- Screenshot of Delphi 10.4, with the visual form editor being used to create an application
- Original authors: Borland, CodeGear, Embarcadero
- Developer: Embarcadero Technologies
- Release: 1995
- Stable release: RAD Studio 13.1 Florence / 19 March 2026; 4 months ago
- Written in: Mostly Delphi (Object Pascal)
- Operating system: Runs on Windows;^{[non-primary source needed]} targets Windows, Linux, macOS, Android, iOS
- Type: Software development, designer, IDE, compiler, runtime library
- License: Freemium
- Website: www.embarcadero.com/products/delphi

= Delphi (software) =

Programming language and IDE

Delphi is a general-purpose programming language and a software product that uses the Delphi dialect of the Object Pascal programming language and provides an integrated development environment (IDE) for rapid application development of desktop, mobile, web, and console software, currently developed and maintained by Embarcadero Technologies.
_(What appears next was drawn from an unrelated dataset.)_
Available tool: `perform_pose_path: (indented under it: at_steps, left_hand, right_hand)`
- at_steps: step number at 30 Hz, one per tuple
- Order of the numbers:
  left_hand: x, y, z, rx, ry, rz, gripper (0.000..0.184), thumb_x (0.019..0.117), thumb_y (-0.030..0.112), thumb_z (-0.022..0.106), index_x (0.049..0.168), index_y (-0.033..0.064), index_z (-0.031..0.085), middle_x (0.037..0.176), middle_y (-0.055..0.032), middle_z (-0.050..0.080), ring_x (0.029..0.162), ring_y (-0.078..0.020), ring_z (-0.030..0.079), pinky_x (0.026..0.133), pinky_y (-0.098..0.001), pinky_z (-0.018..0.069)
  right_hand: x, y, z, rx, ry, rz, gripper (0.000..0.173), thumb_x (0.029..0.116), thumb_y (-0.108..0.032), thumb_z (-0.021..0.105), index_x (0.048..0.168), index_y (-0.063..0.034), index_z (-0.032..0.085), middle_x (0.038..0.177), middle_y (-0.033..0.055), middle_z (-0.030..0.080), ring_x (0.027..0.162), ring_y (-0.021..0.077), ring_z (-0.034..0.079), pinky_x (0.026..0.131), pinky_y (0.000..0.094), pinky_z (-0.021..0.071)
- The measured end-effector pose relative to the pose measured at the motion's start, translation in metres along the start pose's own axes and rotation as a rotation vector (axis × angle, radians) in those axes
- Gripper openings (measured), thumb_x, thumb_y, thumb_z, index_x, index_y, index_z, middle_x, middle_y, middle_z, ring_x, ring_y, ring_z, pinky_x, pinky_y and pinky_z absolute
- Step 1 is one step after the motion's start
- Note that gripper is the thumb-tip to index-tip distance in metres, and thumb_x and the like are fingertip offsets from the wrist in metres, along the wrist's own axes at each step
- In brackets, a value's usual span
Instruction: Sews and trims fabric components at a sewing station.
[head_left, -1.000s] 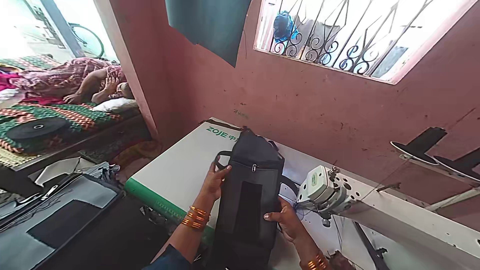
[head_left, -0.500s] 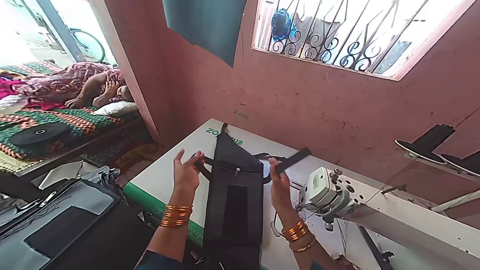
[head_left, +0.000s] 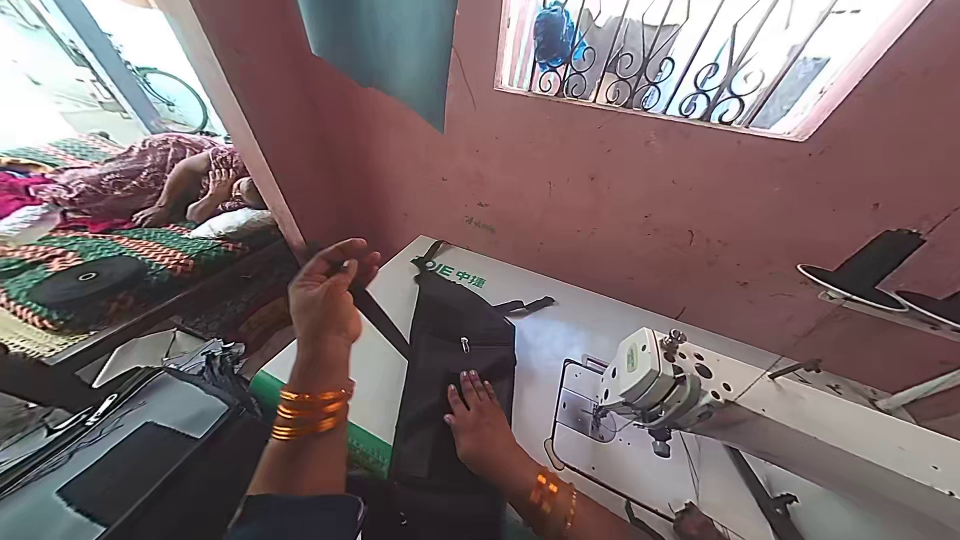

Delphi's compilers generate native code for Microsoft Windows, macOS, iOS, Android and Linux (x64).

Delphi includes a code editor, a visual designer, an integrated debugger, a source code control component, and support for third-party plugins. The code editor features Code Insight (code completion), Error Insight (real-time error-checking), and refactoring. The visual forms designer has the option of using either the Visual Component Library (VCL) for pure Windows development or the FireMonkey (FMX) framework for cross-platform development. Database support is a key feature and is provided by FireDAC (Database Access Components). Delphi is known for its fast compilation speed, native code, and developer productivity.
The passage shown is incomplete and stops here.